The judge said the client had contested the bill on the basis the invoices were ‘not statute bills, either interim or final, that they were not signed, that the emails which accompanied them were not letters for the purposes of the 1974 Act [the Solicitors Act 1974] and that the invoices were not delivered to the claimant.
‘The defendant’s case is that the invoices formed a Chamberlain bill, that they were signed, that the emails which accompanied them were letters for the purposes of the Act and that delivery of the invoices by email was effective’.
He said it was not in issue that the invoices did not have a ‘wet ink’ signature. He dismissed the suggestion that the printed name ‘Wallace’ satisfied the definition of a signature.
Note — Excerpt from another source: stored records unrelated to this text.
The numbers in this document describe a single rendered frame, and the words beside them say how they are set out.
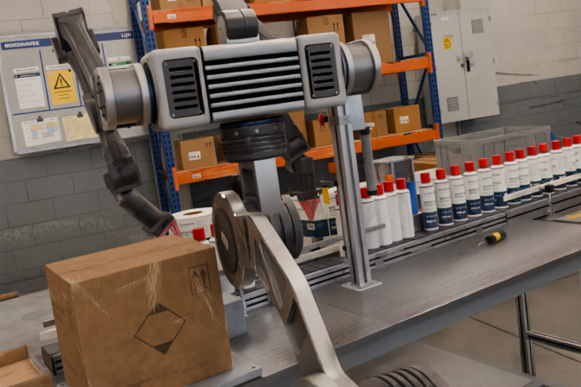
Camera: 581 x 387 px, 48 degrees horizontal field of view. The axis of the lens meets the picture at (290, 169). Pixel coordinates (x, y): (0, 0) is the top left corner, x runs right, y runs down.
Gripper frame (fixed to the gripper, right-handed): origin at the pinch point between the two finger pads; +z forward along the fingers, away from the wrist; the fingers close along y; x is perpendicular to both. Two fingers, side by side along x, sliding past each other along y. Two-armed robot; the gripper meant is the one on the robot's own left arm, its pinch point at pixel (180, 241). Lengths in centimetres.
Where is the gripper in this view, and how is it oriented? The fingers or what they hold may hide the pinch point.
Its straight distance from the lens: 178.8
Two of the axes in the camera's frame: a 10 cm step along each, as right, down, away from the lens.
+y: -5.2, 0.1, 8.5
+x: -5.4, 7.7, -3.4
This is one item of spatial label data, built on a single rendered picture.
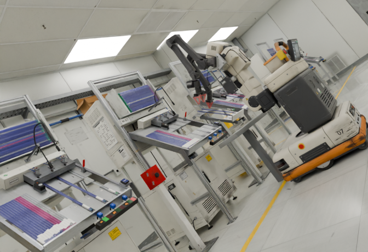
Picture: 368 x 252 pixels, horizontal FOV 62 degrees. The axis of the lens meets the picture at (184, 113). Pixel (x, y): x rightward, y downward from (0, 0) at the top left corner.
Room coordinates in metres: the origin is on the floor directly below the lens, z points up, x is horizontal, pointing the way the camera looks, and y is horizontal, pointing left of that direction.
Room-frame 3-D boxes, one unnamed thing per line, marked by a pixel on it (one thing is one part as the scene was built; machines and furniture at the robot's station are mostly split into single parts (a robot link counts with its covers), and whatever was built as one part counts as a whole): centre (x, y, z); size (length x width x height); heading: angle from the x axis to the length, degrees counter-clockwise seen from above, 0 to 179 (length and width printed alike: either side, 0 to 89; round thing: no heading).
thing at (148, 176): (2.55, 0.52, 0.39); 0.24 x 0.24 x 0.78; 54
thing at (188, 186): (3.41, 0.47, 0.31); 0.70 x 0.65 x 0.62; 144
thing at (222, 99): (4.49, -0.54, 0.65); 1.01 x 0.73 x 1.29; 54
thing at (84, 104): (3.47, 0.64, 1.82); 0.68 x 0.30 x 0.20; 144
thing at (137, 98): (3.39, 0.34, 1.52); 0.51 x 0.13 x 0.27; 144
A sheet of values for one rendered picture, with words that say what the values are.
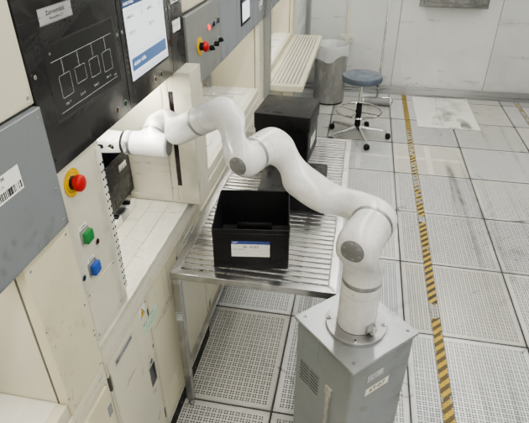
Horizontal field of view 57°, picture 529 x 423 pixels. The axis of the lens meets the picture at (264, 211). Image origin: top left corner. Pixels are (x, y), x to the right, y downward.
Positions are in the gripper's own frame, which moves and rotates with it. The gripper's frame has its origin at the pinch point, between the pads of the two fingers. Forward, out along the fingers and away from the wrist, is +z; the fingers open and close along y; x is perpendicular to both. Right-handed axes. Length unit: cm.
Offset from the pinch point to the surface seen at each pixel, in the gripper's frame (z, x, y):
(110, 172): -10.5, -10.0, -4.6
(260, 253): -65, -35, -7
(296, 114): -65, -17, 83
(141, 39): -30.2, 37.4, -9.1
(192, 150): -34.5, -8.3, 14.8
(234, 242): -56, -31, -8
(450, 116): -194, -116, 365
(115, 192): -10.7, -18.6, -3.9
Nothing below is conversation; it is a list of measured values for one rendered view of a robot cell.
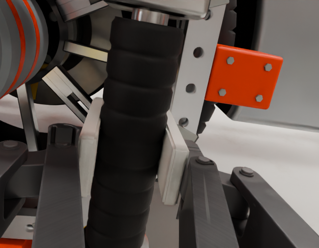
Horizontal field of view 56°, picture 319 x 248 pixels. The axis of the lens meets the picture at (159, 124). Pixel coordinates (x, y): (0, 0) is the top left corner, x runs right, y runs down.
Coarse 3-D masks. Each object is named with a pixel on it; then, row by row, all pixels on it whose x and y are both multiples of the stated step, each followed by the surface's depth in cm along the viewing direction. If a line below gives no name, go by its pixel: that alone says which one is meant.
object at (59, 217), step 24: (48, 144) 12; (72, 144) 12; (48, 168) 10; (72, 168) 11; (48, 192) 9; (72, 192) 9; (48, 216) 8; (72, 216) 8; (48, 240) 7; (72, 240) 7
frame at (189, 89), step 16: (224, 0) 34; (208, 16) 36; (192, 32) 35; (208, 32) 35; (192, 48) 36; (208, 48) 36; (192, 64) 36; (208, 64) 36; (176, 80) 37; (192, 80) 37; (176, 96) 37; (192, 96) 38; (176, 112) 38; (192, 112) 38; (192, 128) 39; (32, 208) 42; (16, 224) 41; (32, 224) 41
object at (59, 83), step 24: (48, 0) 42; (72, 0) 42; (48, 24) 46; (72, 24) 47; (168, 24) 51; (48, 48) 47; (72, 48) 44; (96, 48) 45; (48, 72) 45; (24, 96) 46; (24, 120) 47
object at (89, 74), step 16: (96, 0) 59; (96, 16) 60; (112, 16) 60; (80, 32) 58; (96, 32) 61; (64, 64) 62; (80, 64) 62; (96, 64) 63; (80, 80) 63; (96, 80) 64; (16, 96) 63; (48, 96) 64
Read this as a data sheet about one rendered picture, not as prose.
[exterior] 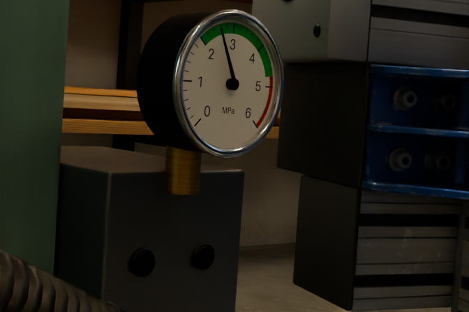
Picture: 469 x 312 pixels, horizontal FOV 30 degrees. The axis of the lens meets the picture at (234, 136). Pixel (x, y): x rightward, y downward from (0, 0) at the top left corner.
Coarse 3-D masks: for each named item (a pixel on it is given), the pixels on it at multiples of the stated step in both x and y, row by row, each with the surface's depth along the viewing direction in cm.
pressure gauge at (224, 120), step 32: (160, 32) 37; (192, 32) 35; (224, 32) 37; (256, 32) 38; (160, 64) 36; (192, 64) 36; (224, 64) 37; (256, 64) 38; (160, 96) 36; (192, 96) 36; (224, 96) 37; (256, 96) 38; (160, 128) 37; (192, 128) 36; (224, 128) 37; (256, 128) 38; (192, 160) 39; (192, 192) 39
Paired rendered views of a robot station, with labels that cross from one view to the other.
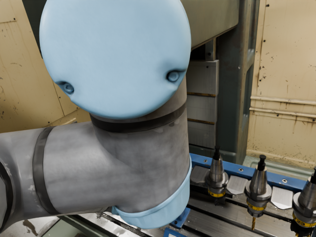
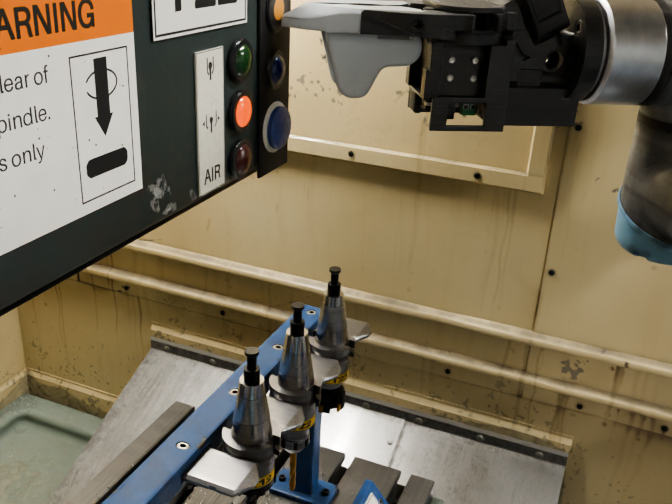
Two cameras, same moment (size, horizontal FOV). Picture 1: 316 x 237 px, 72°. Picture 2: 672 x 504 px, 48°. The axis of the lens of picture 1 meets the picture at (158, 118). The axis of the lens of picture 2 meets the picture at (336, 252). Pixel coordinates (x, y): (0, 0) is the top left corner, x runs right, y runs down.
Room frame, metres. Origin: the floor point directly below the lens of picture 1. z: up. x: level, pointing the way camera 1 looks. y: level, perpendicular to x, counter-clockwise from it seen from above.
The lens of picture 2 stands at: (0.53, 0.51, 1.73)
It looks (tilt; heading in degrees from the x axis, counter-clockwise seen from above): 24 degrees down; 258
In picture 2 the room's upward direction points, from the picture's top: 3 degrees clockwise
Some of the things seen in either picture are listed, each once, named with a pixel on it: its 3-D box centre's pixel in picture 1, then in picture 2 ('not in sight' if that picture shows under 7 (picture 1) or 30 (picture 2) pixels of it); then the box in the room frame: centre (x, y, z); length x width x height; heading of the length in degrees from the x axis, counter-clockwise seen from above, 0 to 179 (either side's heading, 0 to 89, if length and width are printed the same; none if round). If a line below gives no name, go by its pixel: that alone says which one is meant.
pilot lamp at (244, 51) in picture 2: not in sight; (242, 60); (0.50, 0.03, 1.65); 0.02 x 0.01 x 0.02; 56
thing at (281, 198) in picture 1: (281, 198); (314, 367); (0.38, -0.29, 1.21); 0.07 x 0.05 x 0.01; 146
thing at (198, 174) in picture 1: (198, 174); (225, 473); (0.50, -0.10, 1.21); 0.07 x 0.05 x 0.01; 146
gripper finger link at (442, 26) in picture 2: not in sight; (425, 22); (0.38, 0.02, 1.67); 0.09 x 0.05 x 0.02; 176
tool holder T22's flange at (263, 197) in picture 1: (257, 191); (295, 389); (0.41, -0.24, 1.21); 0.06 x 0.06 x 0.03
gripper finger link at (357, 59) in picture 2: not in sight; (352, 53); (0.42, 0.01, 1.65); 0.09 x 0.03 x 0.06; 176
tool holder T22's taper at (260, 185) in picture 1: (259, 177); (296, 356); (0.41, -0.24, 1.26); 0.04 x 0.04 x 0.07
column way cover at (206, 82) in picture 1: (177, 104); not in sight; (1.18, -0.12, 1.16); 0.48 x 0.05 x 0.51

Instead, he said the name at the bottom of each email accompanying the invoices—‘Best regards, Alex Alexander Weinberg Partner’—fulfilled the criteria for a signature.
The judge also held the criteria of ‘letter’ was satisfied, given that email had not been invented at the time of the 1974 Act.
He said it would ‘be absurd if a solicitor, sending a bill by email, were required to send, as another attachment, a letter in pdf form which contained no more information than that contained in Mr Weinberg’s email’.
Martyn Griffiths, of Gatehouse Chambers, who represented Wallace, said: ‘The common-sense approach adopted by the court in this case prevents what would otherwise be stale claims for assessment being resurrected by way of technical arguments on the compliance of an invoice with the delivery and signature requirements.’